TASK: The lines of the records that include "held" should all be copied.

Collected data:
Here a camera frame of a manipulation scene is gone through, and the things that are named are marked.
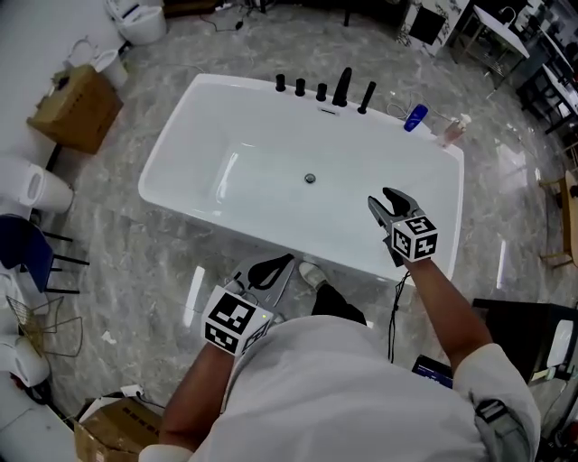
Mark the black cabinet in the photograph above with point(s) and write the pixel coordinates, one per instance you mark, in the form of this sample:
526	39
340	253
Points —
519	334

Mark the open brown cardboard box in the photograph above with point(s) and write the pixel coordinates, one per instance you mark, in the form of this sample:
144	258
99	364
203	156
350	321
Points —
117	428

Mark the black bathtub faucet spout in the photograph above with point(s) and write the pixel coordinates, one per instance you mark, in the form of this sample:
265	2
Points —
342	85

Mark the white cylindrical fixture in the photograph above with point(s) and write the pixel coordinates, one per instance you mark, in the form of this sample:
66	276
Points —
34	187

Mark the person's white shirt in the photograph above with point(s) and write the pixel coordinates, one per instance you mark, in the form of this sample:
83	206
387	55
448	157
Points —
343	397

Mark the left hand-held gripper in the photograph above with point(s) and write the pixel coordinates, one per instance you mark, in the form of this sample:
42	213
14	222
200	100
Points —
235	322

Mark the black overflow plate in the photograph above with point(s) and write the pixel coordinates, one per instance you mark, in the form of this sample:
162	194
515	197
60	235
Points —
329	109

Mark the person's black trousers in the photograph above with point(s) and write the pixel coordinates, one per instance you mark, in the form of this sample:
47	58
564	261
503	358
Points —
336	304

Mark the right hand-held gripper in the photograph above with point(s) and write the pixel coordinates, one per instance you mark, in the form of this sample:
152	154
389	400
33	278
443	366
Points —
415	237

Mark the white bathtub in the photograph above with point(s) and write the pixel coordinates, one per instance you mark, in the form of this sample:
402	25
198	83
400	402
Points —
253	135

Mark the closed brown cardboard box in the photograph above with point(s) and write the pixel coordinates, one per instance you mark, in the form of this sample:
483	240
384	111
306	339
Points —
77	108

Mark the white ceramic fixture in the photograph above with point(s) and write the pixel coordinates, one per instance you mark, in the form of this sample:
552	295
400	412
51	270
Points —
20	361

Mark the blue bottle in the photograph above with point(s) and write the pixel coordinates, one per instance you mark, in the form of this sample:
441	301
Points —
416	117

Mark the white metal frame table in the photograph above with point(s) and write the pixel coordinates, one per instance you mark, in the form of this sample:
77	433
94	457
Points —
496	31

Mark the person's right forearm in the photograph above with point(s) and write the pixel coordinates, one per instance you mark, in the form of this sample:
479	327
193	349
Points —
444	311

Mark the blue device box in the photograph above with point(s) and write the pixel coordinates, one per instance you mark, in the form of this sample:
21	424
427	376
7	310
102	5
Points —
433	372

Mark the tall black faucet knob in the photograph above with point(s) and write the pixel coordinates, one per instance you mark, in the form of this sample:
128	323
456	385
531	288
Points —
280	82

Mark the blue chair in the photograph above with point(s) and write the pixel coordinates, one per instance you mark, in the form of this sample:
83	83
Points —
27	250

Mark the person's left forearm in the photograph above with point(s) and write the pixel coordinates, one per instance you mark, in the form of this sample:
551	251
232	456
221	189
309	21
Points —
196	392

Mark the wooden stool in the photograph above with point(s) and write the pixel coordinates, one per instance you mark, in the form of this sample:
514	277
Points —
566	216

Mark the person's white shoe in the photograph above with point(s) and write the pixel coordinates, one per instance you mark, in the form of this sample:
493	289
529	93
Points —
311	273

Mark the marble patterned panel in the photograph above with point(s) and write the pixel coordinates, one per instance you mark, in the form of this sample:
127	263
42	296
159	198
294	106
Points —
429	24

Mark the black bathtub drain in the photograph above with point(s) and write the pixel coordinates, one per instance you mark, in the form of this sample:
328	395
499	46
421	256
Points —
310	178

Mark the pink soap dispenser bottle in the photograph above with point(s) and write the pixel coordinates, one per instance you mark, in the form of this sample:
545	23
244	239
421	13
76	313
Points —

--

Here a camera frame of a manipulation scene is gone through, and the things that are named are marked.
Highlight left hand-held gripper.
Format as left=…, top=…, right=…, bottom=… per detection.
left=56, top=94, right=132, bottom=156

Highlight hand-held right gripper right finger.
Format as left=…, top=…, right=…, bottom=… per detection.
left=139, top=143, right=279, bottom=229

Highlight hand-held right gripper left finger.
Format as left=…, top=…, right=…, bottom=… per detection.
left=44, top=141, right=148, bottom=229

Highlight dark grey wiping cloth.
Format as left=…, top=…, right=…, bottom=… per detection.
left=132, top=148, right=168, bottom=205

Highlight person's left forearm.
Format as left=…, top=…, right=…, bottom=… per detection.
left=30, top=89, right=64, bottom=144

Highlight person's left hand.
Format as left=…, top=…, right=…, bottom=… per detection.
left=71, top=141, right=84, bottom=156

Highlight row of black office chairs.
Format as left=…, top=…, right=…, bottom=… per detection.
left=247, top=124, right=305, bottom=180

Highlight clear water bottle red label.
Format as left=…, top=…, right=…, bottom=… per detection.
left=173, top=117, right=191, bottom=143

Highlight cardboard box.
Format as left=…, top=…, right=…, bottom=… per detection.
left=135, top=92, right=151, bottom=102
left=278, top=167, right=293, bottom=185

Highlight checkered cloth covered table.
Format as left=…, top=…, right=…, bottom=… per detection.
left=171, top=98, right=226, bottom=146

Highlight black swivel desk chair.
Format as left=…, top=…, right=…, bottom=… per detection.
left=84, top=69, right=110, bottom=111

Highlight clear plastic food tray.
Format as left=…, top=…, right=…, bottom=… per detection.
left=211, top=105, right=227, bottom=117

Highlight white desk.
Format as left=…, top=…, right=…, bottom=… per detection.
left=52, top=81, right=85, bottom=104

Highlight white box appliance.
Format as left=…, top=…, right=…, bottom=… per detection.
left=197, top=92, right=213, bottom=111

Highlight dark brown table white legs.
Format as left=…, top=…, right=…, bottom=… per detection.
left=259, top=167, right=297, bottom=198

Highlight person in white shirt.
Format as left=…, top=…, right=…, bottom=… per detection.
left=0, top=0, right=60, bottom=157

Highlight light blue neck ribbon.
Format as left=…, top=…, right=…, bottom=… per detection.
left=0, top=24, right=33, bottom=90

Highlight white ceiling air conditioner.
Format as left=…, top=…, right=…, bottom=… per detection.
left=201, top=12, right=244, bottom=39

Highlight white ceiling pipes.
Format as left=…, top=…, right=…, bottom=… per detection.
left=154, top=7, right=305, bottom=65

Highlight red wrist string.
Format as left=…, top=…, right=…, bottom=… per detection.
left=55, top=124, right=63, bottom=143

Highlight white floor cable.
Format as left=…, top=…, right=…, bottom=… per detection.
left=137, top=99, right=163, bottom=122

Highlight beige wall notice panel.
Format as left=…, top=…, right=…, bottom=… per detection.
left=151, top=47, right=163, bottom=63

RESULT OF THE TASK:
Mark the left hand-held gripper in the photograph above with point(s) and write the pixel coordinates, one per instance you mark, in the form of this sample:
Mark the right hand-held gripper in the photograph above with point(s) and write the pixel coordinates, one per instance you mark, in the form of this sample:
Highlight left hand-held gripper.
Highlight hand-held right gripper right finger.
Highlight hand-held right gripper left finger.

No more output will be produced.